Burt Rutan Before SpaceShipOne
Early on I realized I needed to talk to Burt Rutan, the greatest aircraft designer alive; we needed to talk about FAA regulations and how they stifle innovation. The greatest concern I had on an ongoing basis was that the regulatory program for commercial space transportation would turn into the very thing that would hold back the fledgling industry. So many other industries had been hampered by government bureaucrats who perceived their missions as “controlling” and “managing” their designated industries without thought to the negative second order consequences for both the industry and the public. The day I met Burt Rutan, he hadn’t even thought about space, much less SpaceShipOne.

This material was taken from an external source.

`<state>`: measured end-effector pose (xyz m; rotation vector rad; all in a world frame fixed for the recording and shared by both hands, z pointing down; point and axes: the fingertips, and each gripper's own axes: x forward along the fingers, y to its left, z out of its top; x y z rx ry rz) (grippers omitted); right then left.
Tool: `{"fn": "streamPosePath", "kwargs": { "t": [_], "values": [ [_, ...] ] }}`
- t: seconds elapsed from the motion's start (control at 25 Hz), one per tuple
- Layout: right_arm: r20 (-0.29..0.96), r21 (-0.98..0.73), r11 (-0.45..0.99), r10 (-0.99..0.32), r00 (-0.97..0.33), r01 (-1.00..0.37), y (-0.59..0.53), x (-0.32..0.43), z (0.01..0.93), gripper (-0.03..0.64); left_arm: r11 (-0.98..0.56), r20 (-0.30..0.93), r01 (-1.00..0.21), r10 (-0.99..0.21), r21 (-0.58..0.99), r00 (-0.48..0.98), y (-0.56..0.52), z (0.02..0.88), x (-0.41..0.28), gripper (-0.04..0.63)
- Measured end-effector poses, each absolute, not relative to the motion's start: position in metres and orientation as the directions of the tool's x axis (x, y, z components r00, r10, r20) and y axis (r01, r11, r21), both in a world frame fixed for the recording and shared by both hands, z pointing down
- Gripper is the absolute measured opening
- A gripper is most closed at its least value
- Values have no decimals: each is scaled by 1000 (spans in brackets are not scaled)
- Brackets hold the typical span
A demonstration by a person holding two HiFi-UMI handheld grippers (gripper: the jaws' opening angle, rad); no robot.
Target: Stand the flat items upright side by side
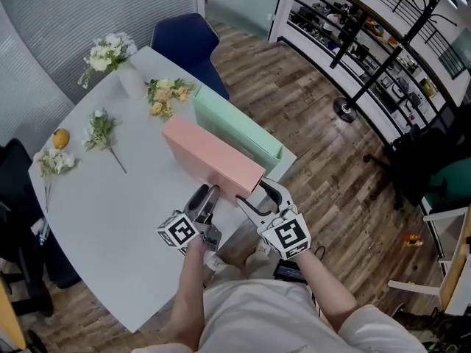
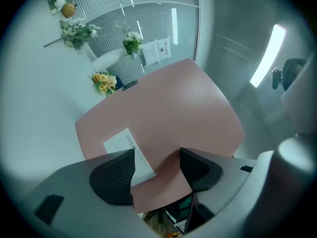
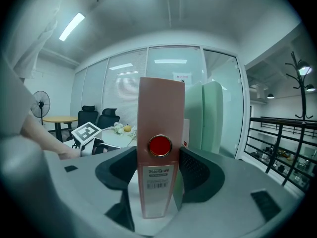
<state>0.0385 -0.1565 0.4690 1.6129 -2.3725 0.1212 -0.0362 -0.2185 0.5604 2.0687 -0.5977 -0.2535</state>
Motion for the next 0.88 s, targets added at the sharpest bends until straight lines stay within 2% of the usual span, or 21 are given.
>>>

The industry needed an environment where it could experience failures in the same way that the early aviation industry had. Without unfettered experimentation, space travel would not experience the rapid development and evolution we witnessed in manned air flight. For example, many people had tried and failed to cross the Atlantic Ocean before Charles Lindbergh succeeded in an effort to win the Ortieg Prize.
We went to great lengths to avoid the mistakes other agencies had made. We commissioned studies of various major regulatory systems—marine, nuclear, aviation, etc—that had had negative impacts on their respective industries in some form or another, We tried to pinpoint the fundamental pitfalls to avoid. We even assembled experts from various regulated industries for a week-long session to discuss the regulation of commercial space passenger flight in an era with a risk-averse public.
Another way to get an insight into how regulation might affect innovation was to invite one of the pre-eminent aircraft innovators in the world to DC and invite his opinion on the aspects of aviation regulation that were particularly onerous, innovation-inhibiting, and for which there were simpler, more effective solutions to achieving aircraft safety.
Burt Rutan is a legendary American aircraft designer who consistently defies convention and creates new designs that change aircraft standards. He has five aircraft on display in the National Air and Space Museum in Washington, D.C.: SpaceShipOne, the Virgin Atlantic GlobalFlyer, Voyager, Quickie, and the VariEze.
I invited Burt Rutan to meet with us in DC at our expense. (I don’t recall the year, but it must have been shortly after President Clinton was elected because I believe that Stephanie Lee Meyers was already in a lame duck status which would make it late 1992 or early 1993.) Stephanie Meyers, Don Trilling and I met with Mr. Rutan. We spent several hours getting his views on the effects of FAA’s regulatory system on aircraft safety and aviation. Primarily, I was trying to uncover his perception of the mistakes we could make that would hurt this new industry.
He was having difficulty identifying specific things that we might do that could hurt the industry. Finally, he explained why. Burt Rutan said something like, “Norman, I am very flattered you brought me here to talk about how regulations could hurt space transportation, but I don’t know anything about space. I have not even thought about it.” When he said that, I asked him why his company, Graphite Composites, was working on the COMET reentry vehicle. His answer was that they were simply a contractor building to specs.
The irony of this comment was that in 2004 (only 9 years after I left the Office of Commercial Space Transportation), Burt Rutan won the $10M Ansari X Prize for the first private manned space vehicle flown by a non-government pilot. SpaceShipOne, which Burt Rutan designed and built with his company, Scaled Composites, successfully completed the first manned private space flight. (We had achieved the equivalent of talking to the Wright brothers before they had ever thought about flying.)